严珺是什么人?康宣书院的山长,江南一带公认的文坛大儒,这般酒宴能请来严珺,算得上是晋王高攀了。
不过,晋王一派的人,谁不知道这表面文雅的严山长,是齐王最亲近的谋士?心机深沉,手段狠厉。三皇子,太子,周贵妃,皆是他出谋划策为齐王除去。
林翦以周徵的身份藏在幕后,用太子的人脉跟他斗了五年,自然清楚这人的面皮下是个什么样的东西。好在林翦作为太子幕后的推手,从来不曾暴露过周宫羽这个身份,也就大大方方地请他到偏院一同讨教琴艺。
严珺出身于长歌门,一手琴音出神入化,以此为由上门讨教的人多如过江之鲫,严珺又向来标榜自己平易近人,自然不好拒绝,被林翦半逼半诱地带去了偏院。
林翦亦是出自长歌门,自然知晓若是严珺真的用上内力,整个宴席上的人怕是十不存一。他不敢赌严珺到底为何而来,上上之选便是尽快将这位大麻烦送走,最次也要让他无暇他顾。若真要与严珺比内力,他是万万不能及的。严珺是实打实练了十几年的长歌门内功心法攒出来的内力,林翦不过是半路出家被母亲教了些许皮毛,真打起来就是以卵击石。
好在朝廷官场与内宅争斗,向来是阴谋第一,毒物第二,林翦一手下毒的功夫比之苗疆五毒还要诡谲奇异,他就算真要动手,也不一定会吃亏。
二人谈天说地,风花雪月都过了一遍,酒壶也换了三巡,林翦已经略有醉意,不敢再留他,趁着严珺不注意,抖手将秘药下在了桌盘杯盏上。
可叫林翦万万没想到的是,严珺天生是百毒不侵的体质,那份秘药没把严珺放倒,反叫林翦中了招。
那是宫廷秘制的春风渡,可以说是最烈性的情毒,除了与人行鱼水之欢外无药可解。林翦也不知道当时是怎么就脑子一热,伸手将还在内心暗笑的严珺拉进了房。
至于后来发生了什么,林翦头疼欲裂,半点都不想回忆。
他在周家的床上躺了整整三天,腰膝酸软,三天里半点荤腥油水都沾不得,教导晋王的事也只能推后半月。
林翦可谓是恨死了严珺,只是技不如人,输了一局也没办法。他劝慰自己这不算什么,大不了以后再补回来。

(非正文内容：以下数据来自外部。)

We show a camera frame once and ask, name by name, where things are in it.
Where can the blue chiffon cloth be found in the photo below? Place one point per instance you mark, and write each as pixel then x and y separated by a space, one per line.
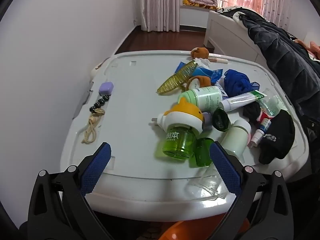
pixel 237 82

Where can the white bed frame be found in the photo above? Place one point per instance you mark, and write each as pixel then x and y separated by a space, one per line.
pixel 230 37

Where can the brown plush toy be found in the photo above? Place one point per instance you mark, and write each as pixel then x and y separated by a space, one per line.
pixel 200 52

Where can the blue snack wrapper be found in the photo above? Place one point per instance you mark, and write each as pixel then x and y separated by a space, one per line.
pixel 211 75

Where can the clear plastic cup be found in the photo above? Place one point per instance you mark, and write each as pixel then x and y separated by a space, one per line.
pixel 207 183

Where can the small purple case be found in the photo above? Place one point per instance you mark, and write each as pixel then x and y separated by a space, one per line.
pixel 106 88

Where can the small red white tube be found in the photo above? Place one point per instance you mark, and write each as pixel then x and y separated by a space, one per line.
pixel 260 131

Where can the black sock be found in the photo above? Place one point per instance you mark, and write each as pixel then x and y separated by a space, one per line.
pixel 277 140

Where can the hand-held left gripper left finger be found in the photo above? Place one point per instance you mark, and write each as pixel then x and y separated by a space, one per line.
pixel 96 170

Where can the orange bin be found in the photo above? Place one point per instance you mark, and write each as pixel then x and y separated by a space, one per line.
pixel 175 233

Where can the white plastic bottle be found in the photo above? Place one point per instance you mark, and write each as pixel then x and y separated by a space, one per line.
pixel 236 137

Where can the orange fleece cloth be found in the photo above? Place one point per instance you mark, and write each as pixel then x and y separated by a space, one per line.
pixel 312 47

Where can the pale dotted curtain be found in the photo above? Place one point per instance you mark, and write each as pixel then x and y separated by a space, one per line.
pixel 275 0
pixel 160 5

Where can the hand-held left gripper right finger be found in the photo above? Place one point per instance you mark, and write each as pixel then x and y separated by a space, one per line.
pixel 225 170

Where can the small green bottle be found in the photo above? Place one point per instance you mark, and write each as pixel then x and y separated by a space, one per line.
pixel 201 152

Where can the dark grey fleece robe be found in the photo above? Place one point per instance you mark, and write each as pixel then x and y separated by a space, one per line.
pixel 282 55

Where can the black cloth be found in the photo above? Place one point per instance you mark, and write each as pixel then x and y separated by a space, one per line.
pixel 252 111

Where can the clear plastic bottle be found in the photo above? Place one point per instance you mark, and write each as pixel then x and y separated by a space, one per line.
pixel 271 103

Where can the mosquito repellent with green bottle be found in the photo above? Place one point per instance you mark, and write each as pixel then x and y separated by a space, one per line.
pixel 180 140

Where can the orange and cream pen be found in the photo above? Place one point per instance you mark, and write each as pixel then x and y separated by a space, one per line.
pixel 220 60

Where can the crumpled white tissue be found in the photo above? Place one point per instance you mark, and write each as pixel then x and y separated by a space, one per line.
pixel 203 62

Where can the white plastic storage box lid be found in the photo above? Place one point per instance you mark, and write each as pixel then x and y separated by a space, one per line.
pixel 132 110

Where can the yellow translucent hair clip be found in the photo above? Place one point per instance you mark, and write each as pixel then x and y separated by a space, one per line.
pixel 175 80

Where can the green and white lotion bottle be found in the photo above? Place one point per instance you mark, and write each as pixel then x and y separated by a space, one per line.
pixel 207 97

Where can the dark green cap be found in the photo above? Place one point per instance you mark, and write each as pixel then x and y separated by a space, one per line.
pixel 221 120

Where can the white toothpaste tube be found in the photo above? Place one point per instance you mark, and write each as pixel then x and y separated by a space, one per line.
pixel 240 101

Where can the black white patterned blanket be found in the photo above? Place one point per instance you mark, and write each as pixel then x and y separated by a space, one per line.
pixel 226 10

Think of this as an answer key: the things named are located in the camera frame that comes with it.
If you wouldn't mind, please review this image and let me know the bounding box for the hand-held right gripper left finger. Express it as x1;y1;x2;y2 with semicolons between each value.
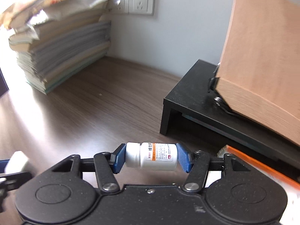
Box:
50;143;127;194

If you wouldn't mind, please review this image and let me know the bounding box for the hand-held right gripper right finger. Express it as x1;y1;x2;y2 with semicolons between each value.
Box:
176;142;250;194

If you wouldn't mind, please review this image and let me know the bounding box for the white charger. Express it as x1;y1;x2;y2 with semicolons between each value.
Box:
5;151;30;174

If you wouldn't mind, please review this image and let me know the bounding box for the white pill bottle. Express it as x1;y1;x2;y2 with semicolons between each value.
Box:
125;142;179;171

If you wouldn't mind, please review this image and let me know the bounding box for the orange and white cardboard box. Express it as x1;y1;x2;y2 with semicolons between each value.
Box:
217;145;300;223

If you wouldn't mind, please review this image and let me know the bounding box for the black monitor riser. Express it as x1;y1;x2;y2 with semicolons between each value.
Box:
159;59;300;161

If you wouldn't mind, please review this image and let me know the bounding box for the stack of books and papers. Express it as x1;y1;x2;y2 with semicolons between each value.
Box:
0;0;113;95

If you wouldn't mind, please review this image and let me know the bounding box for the wooden reading stand board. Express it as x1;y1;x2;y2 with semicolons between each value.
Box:
207;0;300;147

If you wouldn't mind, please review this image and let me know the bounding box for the white wall socket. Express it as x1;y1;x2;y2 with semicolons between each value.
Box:
110;0;130;14
128;0;156;16

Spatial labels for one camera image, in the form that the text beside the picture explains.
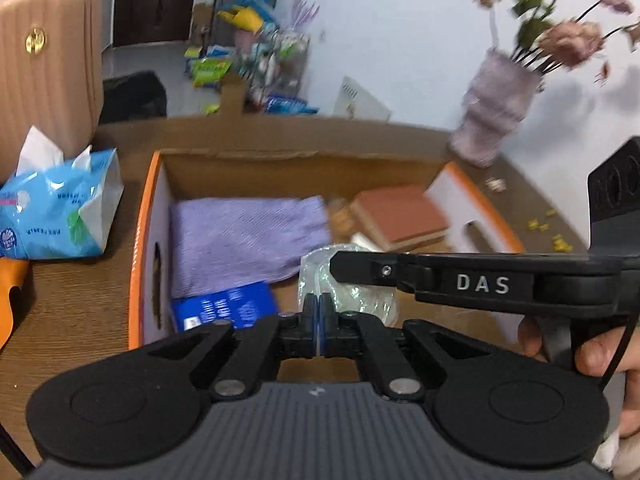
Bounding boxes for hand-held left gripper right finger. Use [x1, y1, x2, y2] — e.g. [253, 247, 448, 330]
[320, 294, 493, 403]

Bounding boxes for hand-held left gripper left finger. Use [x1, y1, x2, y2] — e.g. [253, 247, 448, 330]
[145, 294, 319, 403]

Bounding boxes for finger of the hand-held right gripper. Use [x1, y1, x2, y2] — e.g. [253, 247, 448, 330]
[330, 250, 433, 293]

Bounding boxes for clear plastic bag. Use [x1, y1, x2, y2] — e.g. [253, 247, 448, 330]
[298, 243, 401, 328]

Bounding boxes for brown book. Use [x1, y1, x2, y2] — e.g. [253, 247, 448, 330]
[349, 185, 451, 253]

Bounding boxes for blue tissue packet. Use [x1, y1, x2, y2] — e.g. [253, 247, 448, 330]
[171, 281, 278, 333]

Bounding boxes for purple drawstring pouch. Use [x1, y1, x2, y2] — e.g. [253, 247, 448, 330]
[170, 196, 332, 301]

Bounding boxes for red and orange cardboard box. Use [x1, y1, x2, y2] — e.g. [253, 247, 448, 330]
[127, 72, 526, 356]

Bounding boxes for blue soft tissue pack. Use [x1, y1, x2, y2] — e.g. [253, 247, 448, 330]
[0, 126, 125, 261]

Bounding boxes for person's right hand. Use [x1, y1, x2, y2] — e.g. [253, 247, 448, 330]
[517, 316, 640, 441]

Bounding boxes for scattered yellow crumbs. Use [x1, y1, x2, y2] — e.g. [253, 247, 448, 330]
[525, 207, 573, 253]

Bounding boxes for white flat panel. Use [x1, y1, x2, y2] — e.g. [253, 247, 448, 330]
[332, 76, 392, 122]

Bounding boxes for blue floor packet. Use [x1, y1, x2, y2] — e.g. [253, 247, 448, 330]
[265, 95, 318, 115]

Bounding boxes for pink textured vase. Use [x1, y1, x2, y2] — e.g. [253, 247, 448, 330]
[447, 47, 543, 168]

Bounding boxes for pile of colourful clutter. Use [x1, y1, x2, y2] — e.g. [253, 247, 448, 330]
[235, 27, 311, 106]

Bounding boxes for dried pink roses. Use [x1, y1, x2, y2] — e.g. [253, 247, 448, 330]
[470, 0, 640, 86]

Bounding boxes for green snack packets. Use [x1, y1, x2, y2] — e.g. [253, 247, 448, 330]
[192, 57, 233, 88]

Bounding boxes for light purple decoration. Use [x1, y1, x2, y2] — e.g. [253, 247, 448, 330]
[290, 0, 321, 36]

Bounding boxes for yellow watering can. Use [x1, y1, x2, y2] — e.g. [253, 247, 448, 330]
[217, 4, 266, 31]

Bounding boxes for blue plastic bags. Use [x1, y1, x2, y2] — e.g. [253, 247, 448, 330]
[235, 0, 278, 23]

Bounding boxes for black bag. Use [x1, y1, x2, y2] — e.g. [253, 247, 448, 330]
[100, 71, 168, 125]

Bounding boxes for small brown cardboard box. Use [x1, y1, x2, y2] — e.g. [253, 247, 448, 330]
[190, 2, 216, 51]

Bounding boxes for dark brown entrance door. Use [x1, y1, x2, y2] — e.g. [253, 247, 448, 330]
[112, 0, 201, 48]

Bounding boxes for pink ribbed suitcase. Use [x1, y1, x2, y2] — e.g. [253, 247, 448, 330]
[0, 0, 105, 183]

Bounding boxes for black cable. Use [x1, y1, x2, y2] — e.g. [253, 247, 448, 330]
[596, 312, 640, 397]

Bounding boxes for orange and black strap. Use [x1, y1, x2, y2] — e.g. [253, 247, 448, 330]
[0, 257, 31, 348]

可严珺不知道搭错了什么筋,仿佛生怕别人不知道他做了什么事,连着三天带着奇珍异宝往周家跑,每每都要坐在床边对着自己一派深情,一副情圣的样子简直令人作呕。
林翦不愿意外人知晓此事,可架不住严珺乐得把事情闹大。短短几天,几乎整个江南道的人都知晓严山长爱慕周家的小公子,一日见不着就要神思不属,可把那一票钦慕严珺的男子女子都感动坏了,恨不得将周家小少爷打包了送去康宣书院。
林翦休养得差不多后,自然是要清理流言的。不过这流言明面上不传了,私底下不知道有多暧昧火热。加上严珺又嫌火力不足,私底下推波助澜,话本戏词都满天飞,内容也是差了十万八千里的离谱。生生把林翦的反驳说成了羞涩,二人天作之合,严山长可是对周小少爷一见钟情又求而不得。
羞你二大爷的先人板板!
一见钟情个鬼!
他跟严珺你来我往斗了快五年了,头一次知道这人当真是臭不要脸!
后来满天下都以为他二人之间不清不楚,连晋王险些都要信了。他无奈咽下这口气,这事儿总归说不明白了,也就眼不见为净。只要不在自己耳朵边上说,爱怎么传就怎么传吧,他不管了!